All the important libraries (base, aeson…) would be indefinite: they would depend on a module signature for strings, instead of using a concrete type.

The decision about which kind of string to use would take place at executables and test suites, by making them depend on the corresponding implementation package.

Is this realistic?

I don’t see large swathes of the ecosystem choosing to become indefinite. A more conservative and backwards-compatible approach could involve the “multiple public libraries” feature of Cabal (do those work on Hackage yet?) For a certain package, the main library would be the traditional concrete form; the indefinite form could be exposed as a sublibrary for those interested. To avoid duplication, the concrete form should be implemented in terms of the indefinite one (this would require the use of reexported-modules:, which don’t play well with Haddocks IIRC.)
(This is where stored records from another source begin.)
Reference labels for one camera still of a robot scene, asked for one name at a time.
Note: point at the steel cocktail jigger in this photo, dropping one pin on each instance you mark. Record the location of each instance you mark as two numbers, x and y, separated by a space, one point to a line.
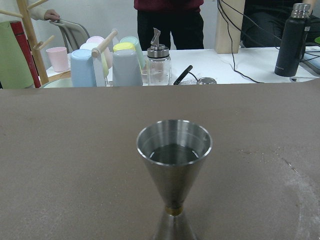
173 152

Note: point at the grey cup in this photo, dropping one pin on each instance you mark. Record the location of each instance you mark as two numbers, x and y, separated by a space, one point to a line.
126 69

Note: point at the glass oil dispenser bottle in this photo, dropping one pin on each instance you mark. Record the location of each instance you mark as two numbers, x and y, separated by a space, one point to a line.
158 62

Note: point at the yellow cup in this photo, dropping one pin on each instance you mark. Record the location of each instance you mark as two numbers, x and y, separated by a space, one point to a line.
134 47

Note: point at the mint green cup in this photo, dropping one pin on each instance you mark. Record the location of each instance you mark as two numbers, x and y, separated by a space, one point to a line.
130 39

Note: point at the light blue cup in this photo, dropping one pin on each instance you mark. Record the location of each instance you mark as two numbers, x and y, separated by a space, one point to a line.
82 69

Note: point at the white cup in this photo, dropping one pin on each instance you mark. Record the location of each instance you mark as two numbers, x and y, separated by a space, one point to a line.
89 46

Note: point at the person in dark clothes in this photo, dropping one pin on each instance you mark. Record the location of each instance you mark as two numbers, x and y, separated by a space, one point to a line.
179 21

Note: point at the grey office chair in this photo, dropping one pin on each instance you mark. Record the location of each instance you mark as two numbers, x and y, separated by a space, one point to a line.
73 34

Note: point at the pink cup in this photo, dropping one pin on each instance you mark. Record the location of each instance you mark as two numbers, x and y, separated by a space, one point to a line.
58 58

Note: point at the black insulated bottle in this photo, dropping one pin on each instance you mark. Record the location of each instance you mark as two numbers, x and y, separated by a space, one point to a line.
292 46

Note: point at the wooden mug tree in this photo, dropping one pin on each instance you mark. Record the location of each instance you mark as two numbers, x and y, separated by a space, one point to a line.
34 45

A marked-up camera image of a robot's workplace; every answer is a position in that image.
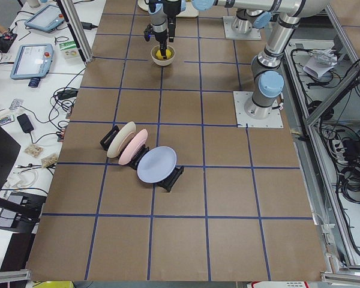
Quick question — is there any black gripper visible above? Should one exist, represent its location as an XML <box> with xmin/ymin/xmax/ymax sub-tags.
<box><xmin>154</xmin><ymin>16</ymin><xmax>176</xmax><ymax>59</ymax></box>
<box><xmin>163</xmin><ymin>0</ymin><xmax>181</xmax><ymax>17</ymax></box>

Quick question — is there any yellow lemon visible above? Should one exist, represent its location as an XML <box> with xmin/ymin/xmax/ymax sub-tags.
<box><xmin>155</xmin><ymin>49</ymin><xmax>172</xmax><ymax>61</ymax></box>

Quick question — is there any cream ceramic bowl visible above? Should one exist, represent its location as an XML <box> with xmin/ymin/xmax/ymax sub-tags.
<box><xmin>151</xmin><ymin>45</ymin><xmax>175</xmax><ymax>67</ymax></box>

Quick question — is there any cream rectangular tray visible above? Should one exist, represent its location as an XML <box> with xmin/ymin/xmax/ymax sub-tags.
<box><xmin>177</xmin><ymin>0</ymin><xmax>199</xmax><ymax>18</ymax></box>

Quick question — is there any cream round plate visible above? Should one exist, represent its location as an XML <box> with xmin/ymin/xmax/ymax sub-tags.
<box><xmin>137</xmin><ymin>0</ymin><xmax>149</xmax><ymax>12</ymax></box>

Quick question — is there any black power adapter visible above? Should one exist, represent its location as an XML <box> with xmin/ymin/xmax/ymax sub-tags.
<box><xmin>81</xmin><ymin>22</ymin><xmax>98</xmax><ymax>30</ymax></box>

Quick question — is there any green white carton box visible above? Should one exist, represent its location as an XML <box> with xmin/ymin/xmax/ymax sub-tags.
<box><xmin>59</xmin><ymin>41</ymin><xmax>80</xmax><ymax>59</ymax></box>

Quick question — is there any cream plate in rack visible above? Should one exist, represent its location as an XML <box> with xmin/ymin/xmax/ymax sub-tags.
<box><xmin>107</xmin><ymin>121</ymin><xmax>136</xmax><ymax>158</ymax></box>

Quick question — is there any pink plate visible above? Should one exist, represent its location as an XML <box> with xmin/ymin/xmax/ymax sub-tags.
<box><xmin>118</xmin><ymin>128</ymin><xmax>148</xmax><ymax>165</ymax></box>

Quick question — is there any far blue teach pendant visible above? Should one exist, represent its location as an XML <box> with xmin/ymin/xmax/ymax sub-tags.
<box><xmin>25</xmin><ymin>5</ymin><xmax>64</xmax><ymax>32</ymax></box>

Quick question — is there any blue teach pendant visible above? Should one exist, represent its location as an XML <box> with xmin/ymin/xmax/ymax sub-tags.
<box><xmin>25</xmin><ymin>5</ymin><xmax>64</xmax><ymax>32</ymax></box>
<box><xmin>10</xmin><ymin>43</ymin><xmax>54</xmax><ymax>80</ymax></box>

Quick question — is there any lavender blue plate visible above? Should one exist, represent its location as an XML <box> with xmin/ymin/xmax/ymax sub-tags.
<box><xmin>137</xmin><ymin>146</ymin><xmax>177</xmax><ymax>184</ymax></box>

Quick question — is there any near blue teach pendant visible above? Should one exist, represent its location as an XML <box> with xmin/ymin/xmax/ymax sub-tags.
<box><xmin>10</xmin><ymin>43</ymin><xmax>54</xmax><ymax>80</ymax></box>

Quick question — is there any black dish rack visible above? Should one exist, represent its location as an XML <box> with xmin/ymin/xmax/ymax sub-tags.
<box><xmin>100</xmin><ymin>121</ymin><xmax>184</xmax><ymax>192</ymax></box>

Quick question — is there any white paper stack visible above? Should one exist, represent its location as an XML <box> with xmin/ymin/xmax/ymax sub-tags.
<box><xmin>303</xmin><ymin>49</ymin><xmax>338</xmax><ymax>79</ymax></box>

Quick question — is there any black smartphone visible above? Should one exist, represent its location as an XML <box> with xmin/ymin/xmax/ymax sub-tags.
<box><xmin>17</xmin><ymin>113</ymin><xmax>34</xmax><ymax>133</ymax></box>

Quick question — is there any black monitor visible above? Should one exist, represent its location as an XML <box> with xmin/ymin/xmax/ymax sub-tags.
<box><xmin>0</xmin><ymin>126</ymin><xmax>42</xmax><ymax>220</ymax></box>

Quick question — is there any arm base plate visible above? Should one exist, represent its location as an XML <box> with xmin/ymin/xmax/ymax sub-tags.
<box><xmin>223</xmin><ymin>16</ymin><xmax>262</xmax><ymax>41</ymax></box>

Defining an executable or test suite would often require an annoying extra dependency: even if your Main.hs doesn’t handle strings directly, some indefinite dependency might, so you’d need to throw in some string implementation.
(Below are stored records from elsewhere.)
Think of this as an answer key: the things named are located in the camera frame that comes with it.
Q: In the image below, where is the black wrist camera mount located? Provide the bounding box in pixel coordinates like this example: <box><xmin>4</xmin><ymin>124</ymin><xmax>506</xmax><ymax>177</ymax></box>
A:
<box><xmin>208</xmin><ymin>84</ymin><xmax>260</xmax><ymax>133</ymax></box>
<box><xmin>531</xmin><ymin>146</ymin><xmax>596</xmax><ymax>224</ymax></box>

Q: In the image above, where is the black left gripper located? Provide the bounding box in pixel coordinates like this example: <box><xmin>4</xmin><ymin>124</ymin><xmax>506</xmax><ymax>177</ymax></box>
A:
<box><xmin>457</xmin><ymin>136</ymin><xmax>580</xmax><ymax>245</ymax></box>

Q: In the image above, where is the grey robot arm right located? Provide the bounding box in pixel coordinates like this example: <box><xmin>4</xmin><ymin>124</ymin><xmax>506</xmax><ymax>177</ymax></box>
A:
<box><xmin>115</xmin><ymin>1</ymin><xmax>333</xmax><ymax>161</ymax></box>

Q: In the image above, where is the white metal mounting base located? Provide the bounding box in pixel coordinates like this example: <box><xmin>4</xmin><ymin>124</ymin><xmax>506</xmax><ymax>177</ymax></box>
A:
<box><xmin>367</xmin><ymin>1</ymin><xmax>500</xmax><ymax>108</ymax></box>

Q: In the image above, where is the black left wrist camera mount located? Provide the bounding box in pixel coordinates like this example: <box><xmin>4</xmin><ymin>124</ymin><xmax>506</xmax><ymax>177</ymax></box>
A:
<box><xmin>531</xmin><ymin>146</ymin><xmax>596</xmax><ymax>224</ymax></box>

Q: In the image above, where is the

There’s the issue of how to handle versioning of module signatures. They’re a bit weird in that respect, because merely adding a function to them is a breaking change (because some implementation packages might suddenly become incomplete!)

So far, few actual libraries in Hackage have chosen to use Backpack to provide flexibility in string representation. I expected wider adoption. But in retrospect it’s understandable why it didn’t caught on: fiddling with compilation units involves a lot of ceremony, and module signatures are very different from the typeclass-based polymorphism Haskellers are familiar with.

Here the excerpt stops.